- [EXERCISE INSTRUCTIONS]: Begin at the line below that has "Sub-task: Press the" and stop after the line that has "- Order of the". Please restate only those lines, word for word.

- [MATERIAL SUPPLIED]:
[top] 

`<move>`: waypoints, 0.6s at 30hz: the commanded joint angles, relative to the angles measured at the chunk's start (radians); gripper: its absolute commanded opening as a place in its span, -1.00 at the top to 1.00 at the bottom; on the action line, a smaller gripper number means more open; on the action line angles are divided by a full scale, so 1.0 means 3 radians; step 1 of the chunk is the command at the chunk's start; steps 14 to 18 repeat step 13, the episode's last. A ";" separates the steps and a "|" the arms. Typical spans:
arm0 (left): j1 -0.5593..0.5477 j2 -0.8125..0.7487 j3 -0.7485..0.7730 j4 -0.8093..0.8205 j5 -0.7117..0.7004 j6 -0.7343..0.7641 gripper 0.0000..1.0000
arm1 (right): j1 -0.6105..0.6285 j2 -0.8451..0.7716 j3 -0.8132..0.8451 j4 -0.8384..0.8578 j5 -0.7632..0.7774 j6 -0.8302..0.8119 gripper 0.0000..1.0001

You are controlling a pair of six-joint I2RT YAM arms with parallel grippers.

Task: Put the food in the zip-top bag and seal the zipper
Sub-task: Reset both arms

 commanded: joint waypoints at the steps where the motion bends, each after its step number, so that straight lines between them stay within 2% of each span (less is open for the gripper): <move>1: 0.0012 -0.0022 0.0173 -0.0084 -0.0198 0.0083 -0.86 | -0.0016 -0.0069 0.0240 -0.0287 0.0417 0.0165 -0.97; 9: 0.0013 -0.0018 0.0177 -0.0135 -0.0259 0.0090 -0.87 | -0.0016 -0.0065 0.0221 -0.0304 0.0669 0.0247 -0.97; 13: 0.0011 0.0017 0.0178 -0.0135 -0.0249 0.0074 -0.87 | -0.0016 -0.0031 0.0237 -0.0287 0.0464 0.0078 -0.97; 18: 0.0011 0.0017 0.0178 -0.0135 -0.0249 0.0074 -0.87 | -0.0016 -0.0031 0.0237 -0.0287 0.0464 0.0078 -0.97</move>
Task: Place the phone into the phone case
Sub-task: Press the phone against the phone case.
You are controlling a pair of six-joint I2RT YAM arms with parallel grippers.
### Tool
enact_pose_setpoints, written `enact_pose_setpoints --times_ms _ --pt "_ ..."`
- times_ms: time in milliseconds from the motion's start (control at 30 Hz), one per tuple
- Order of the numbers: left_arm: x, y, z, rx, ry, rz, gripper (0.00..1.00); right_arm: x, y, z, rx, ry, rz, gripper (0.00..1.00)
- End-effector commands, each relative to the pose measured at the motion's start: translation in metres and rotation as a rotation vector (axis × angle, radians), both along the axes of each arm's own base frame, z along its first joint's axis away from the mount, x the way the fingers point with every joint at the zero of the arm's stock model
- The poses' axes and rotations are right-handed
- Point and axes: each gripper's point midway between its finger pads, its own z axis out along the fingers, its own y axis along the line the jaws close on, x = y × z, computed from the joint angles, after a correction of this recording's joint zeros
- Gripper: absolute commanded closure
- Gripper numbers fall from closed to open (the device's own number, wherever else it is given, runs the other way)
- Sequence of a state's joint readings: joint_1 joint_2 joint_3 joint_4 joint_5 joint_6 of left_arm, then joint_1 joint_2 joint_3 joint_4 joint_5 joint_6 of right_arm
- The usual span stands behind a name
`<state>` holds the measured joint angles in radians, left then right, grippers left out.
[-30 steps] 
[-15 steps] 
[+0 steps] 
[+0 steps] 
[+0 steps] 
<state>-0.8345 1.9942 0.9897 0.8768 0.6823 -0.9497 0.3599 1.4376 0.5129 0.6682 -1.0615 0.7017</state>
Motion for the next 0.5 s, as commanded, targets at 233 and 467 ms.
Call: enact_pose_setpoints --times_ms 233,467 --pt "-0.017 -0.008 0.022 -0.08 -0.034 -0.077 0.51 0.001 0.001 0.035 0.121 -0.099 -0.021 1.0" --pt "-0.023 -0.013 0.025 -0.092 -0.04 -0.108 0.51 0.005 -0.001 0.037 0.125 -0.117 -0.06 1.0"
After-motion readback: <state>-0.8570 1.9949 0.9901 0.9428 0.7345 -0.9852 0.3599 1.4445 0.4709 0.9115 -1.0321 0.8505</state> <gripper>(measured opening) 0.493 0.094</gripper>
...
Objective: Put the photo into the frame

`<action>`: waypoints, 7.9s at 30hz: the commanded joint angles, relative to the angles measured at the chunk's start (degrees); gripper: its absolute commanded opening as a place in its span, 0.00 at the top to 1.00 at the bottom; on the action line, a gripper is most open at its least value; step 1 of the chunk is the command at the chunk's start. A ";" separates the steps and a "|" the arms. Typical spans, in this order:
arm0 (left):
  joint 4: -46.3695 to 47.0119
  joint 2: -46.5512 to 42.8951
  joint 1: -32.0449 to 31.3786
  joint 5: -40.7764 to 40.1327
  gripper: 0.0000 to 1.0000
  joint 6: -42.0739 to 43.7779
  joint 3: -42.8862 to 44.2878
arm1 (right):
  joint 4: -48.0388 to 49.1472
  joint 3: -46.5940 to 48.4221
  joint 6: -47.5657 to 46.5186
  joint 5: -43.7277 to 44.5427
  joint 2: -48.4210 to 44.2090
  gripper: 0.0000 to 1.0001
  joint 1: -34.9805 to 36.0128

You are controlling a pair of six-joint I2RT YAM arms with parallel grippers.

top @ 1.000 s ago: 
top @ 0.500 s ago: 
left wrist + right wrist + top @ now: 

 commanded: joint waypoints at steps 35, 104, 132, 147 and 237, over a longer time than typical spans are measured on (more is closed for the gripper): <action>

- [EXERCISE RESPONSE]:
Sub-task: Press the phone against the phone case.
You are controlling a pair of six-joint I2RT YAM arms with parallel grippers.
### Tool
enact_pose_setpoints, written `enact_pose_setpoints --times_ms _ --pt "_ ..."`
- times_ms: time in milliseconds from the motion's start (control at 30 Hz), one per tuple
- Order of the numbers: left_arm: x, y, z, rx, ry, rz, gripper (0.00..1.00); right_arm: x, y, z, rx, ry, rz, gripper (0.00..1.00)

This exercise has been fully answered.